Your species would likely have an easier time dealing with overpopulation issues than humanity
Humans are unusual among animals in that they have a combination of two physiological traits which by themselves already are uncommon among animals.
- Concealed ovulation: Human females do not produce any visible signals of high fertility or ovulation. In most animals, females produce very visible signs that they are close to ovulating to advertise to males that they are the best choice of mate because they are most likely to bear offspring. In extreme cases you have things such as the sexual swellings of baboons and many primates, but the ovulation of most species can be easily detected by things such as the scent of certain hormones in the urine. Humans don't, and this has been suggested to be a feature, not a bug, because it encourages males to stay around females and assist in the care of offspring (which increases survivorship in such a K-selected species as humans). For all the studies of humans suggesting that exposure to pheromones put out during ovulation might subconsciously affect human behavior, there is no evidence that humans can consciously detect if another human is ovulating and modify their behavior accordingly.
- Lack of a constrained mating season: Unlike most animals, humans do not have a strict timetable for breeding. Humans may be more likely to breed at certain periods of time, but our species has sex throughout the year as can be evidenced by the fact that birthdays span all 12 months. So it is not like other species where desire to mate peaks in a set period during the year and then dwindles to nothing later.
The combination of these two features makes human reproduction in general a Russian roulette among animals. Whenever humans mate, we have no way of knowing whether it will result in pregnancy or not because there is no set season when humans are fertile and there is no way of knowing whether the female is at peak fertility. Women often track their ovulation cycles to avoid peak fertility, but the fact they have to chart it and can't just tell they are fertile demonstrates how hard it is to keep track of these things.
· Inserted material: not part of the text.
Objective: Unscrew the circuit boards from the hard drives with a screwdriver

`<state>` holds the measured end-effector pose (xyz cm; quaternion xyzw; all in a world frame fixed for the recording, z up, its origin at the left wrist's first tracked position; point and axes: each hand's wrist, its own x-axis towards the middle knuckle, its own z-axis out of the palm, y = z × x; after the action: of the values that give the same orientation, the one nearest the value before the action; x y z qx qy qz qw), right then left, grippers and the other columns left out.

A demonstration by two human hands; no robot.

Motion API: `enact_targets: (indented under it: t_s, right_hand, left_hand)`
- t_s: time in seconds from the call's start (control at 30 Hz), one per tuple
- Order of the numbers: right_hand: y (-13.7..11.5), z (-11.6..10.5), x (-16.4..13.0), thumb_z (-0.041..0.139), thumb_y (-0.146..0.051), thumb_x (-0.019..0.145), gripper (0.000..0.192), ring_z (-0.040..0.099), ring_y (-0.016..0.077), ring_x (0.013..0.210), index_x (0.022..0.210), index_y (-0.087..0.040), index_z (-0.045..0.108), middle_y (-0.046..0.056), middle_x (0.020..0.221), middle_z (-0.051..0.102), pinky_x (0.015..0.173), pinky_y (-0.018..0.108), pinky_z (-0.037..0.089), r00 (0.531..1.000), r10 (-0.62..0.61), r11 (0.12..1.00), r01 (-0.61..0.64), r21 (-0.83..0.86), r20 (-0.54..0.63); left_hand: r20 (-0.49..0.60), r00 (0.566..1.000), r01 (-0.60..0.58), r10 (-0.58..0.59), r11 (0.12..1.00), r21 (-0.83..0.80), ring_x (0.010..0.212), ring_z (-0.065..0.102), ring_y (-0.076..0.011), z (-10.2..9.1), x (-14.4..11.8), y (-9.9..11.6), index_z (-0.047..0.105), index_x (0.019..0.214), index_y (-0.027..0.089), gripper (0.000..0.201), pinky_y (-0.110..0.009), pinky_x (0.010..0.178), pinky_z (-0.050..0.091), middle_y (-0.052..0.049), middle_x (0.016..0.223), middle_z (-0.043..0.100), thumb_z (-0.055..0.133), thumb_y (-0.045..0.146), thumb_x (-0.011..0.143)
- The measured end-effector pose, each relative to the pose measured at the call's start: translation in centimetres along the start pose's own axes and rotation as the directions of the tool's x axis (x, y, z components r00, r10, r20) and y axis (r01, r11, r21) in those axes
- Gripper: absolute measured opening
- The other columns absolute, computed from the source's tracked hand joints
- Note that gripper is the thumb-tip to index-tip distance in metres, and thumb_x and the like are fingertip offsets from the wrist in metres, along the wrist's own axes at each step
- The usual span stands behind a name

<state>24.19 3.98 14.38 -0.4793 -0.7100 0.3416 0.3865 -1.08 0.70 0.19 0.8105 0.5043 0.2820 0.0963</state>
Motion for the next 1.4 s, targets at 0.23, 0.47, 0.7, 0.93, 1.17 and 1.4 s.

This is how you get things like teen pregnancies, unplanned babies, and a huge market for contraceptives in humans. Our breeding system is extremely chaotic and hard to control or plan for. If human beings had a visible estrus cycle or a set breeding season population control would be exceedingly simple, just don't have sex during the extremely forecasted breeding season. Even if the females had a hard time controlling a desire to mate during the breeding season, males would be able to easily determine whether or not they wanted offspring by taking one look at the female and going "this female is in heat. I do not want/cannot support a child right now, so I'll just wait the few weeks until she is out of heat and there is no risk of producing a child". If human reproduction were as predictable as your species we wouldn't be in an overpopulation crisis right now.
If you want there to be an overpopulation crisis but keep the distinct heat season, the best way to do it is to have severe negative side effect for not reproducing during the breeding season. This exists in nature. Female ferrets will get very sick if they do not mate during the breeding season, and this cannot be cured except by having sex. The rump of baboons swells during estrous, and there is evidence that in addition to individual genetics the degree of swelling is correlated to how long they have gone without mating. If they don't mate the swellings get worse and worse until they negatively affect the health of the female.
Of course, the question then becomes why doesn't the species, if they are sapient, just invent methods of contraception early given how big of an issue controlling reproduction is for their society. To go back to the ferret example, it is the act of mating that resolves the sickness, so male ferrets with vasectomies work just fine. Things like this (or less extreme forms of barrier or hormonal contraceptives) would probably work in other species with similar mating habits. This is the kind of species that would invent the morning-after pill before the printing press.